Creating Better Models For Software And Hardware Verification

Experts at the Table: Rethinking approaches for more complex systems, ISAs, and chiplets.

popularity

Semiconductor Engineering sat down to discuss what’s ahead for verification with Daniel Schostak, Arm fellow and verification architect; Ty Garibay, vice president of hardware engineering at Mythic; Balachandran Rajendran, CTO at Dell EMC; Saad Godil, director of applied deep learning research at Nvidia; Nasr Ullah, senior director of performance architecture at SiFive. What follows are excerpts of that conversation. Part one of this conversation can be found here. Part two is here.

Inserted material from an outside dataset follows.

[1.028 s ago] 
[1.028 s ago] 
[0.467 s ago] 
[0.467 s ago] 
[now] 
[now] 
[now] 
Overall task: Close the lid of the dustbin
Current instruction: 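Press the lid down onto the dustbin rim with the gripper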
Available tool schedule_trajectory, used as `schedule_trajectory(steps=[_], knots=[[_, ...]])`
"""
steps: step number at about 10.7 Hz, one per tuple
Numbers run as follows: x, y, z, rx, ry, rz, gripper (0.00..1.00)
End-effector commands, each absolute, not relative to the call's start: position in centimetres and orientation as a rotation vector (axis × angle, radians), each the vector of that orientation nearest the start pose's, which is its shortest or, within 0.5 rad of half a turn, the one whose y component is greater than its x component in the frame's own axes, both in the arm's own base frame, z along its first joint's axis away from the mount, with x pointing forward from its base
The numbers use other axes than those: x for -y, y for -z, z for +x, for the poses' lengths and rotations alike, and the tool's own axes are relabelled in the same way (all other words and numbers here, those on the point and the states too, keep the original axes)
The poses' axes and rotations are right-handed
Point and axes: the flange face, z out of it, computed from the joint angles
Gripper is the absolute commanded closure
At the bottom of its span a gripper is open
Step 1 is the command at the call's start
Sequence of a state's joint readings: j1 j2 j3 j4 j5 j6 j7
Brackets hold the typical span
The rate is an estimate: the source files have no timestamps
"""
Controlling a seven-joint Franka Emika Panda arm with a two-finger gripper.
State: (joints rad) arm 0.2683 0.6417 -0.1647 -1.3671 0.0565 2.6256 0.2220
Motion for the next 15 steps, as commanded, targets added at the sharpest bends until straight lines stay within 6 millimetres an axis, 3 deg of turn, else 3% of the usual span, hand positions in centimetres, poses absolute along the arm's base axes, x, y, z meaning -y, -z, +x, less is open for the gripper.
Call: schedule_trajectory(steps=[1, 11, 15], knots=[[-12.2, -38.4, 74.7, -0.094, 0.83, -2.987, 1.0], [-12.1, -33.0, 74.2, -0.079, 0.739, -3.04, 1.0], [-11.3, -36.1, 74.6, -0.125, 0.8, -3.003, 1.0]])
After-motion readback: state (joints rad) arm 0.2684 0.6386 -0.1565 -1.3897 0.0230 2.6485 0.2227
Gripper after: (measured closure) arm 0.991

SE: We’ve been heavily reliant on models in the past. Can we get by with those same kinds of models in the future, or do we have to start rethinking everything?

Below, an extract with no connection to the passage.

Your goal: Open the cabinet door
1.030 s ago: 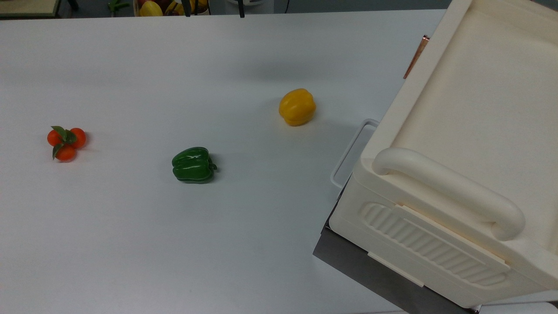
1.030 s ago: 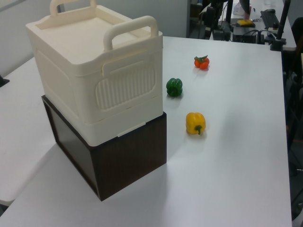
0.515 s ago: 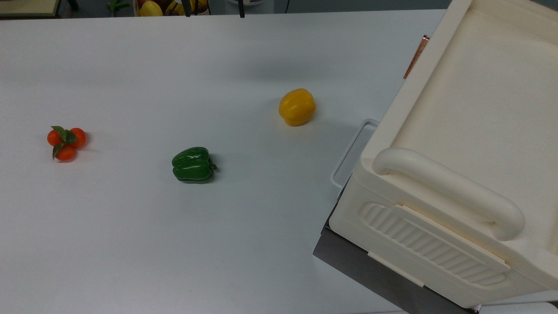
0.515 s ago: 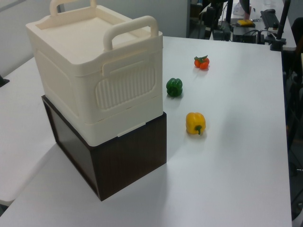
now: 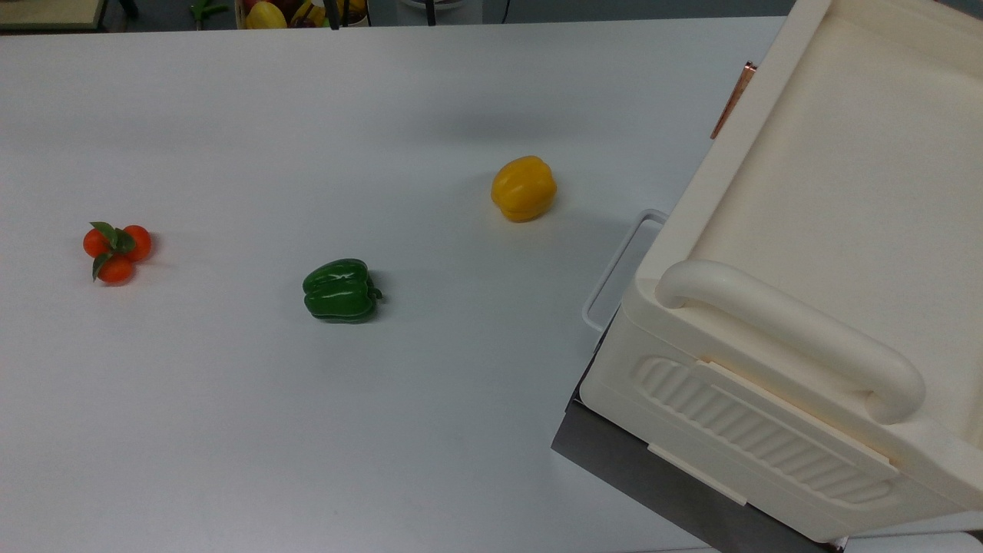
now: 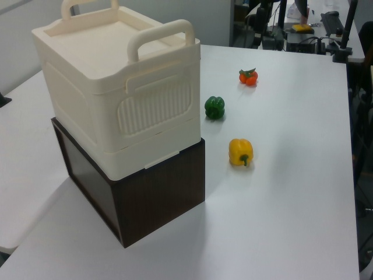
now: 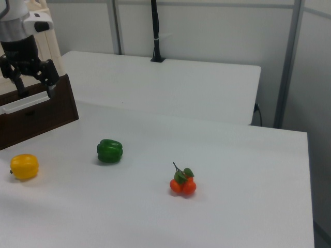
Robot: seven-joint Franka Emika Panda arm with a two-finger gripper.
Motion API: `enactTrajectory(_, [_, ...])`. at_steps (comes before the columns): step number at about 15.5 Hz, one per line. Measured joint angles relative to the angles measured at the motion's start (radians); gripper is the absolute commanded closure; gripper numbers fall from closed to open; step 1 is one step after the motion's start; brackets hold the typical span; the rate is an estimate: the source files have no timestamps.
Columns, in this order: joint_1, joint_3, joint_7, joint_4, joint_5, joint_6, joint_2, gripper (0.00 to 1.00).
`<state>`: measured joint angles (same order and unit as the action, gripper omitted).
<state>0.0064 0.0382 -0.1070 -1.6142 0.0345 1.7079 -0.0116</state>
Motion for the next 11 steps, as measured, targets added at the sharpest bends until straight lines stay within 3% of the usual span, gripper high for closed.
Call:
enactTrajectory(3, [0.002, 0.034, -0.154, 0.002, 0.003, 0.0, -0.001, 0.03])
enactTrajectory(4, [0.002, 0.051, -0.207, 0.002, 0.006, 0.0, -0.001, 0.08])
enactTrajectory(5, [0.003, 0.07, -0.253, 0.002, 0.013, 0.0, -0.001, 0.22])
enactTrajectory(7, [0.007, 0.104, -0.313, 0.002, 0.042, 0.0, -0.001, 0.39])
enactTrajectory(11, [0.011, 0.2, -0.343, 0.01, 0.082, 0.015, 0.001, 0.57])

Garibay: For chiplets, everybody has to be on the same page. They all have to be interoperable. In the industry, I’m not aware of any merchant product that has silicon from different vendors in one chiplet-ish type of package, other than HBM memory. It’s kind of a business issue. We’ve never solved the problem of what happens if the integrated package fails and who pays for it. The lack of some form of sign-off is an opportunity for the interconnect IP vendors and the EDA companies to step in and become some form of honest broker and say, ‘Okay, I’ll log your interface, validate some VIP for it as a service, and have that available for other companies.’ So there’s an opportunity for a third party who’s able to validate these two things should work together. The whole liability issue is what has really constrained the market for chiplets up until now. I’ve tried three times to get something like this off the ground and talk to other companies. Everybody’s excited until the business guys and lawyers get involved and say, ‘Well, how are you going to solve this?’ That’s a real problem. Popping it up a level, where we get to the models, we have to figure out how to define these models in the same way we have for generations. There’s probably a big opening here for formal verification, to be able to say all these chiplet interfaces have to be formally verifiable. And some EDA company that’s doing formal can step in and say, ‘Yep, we, here it is.’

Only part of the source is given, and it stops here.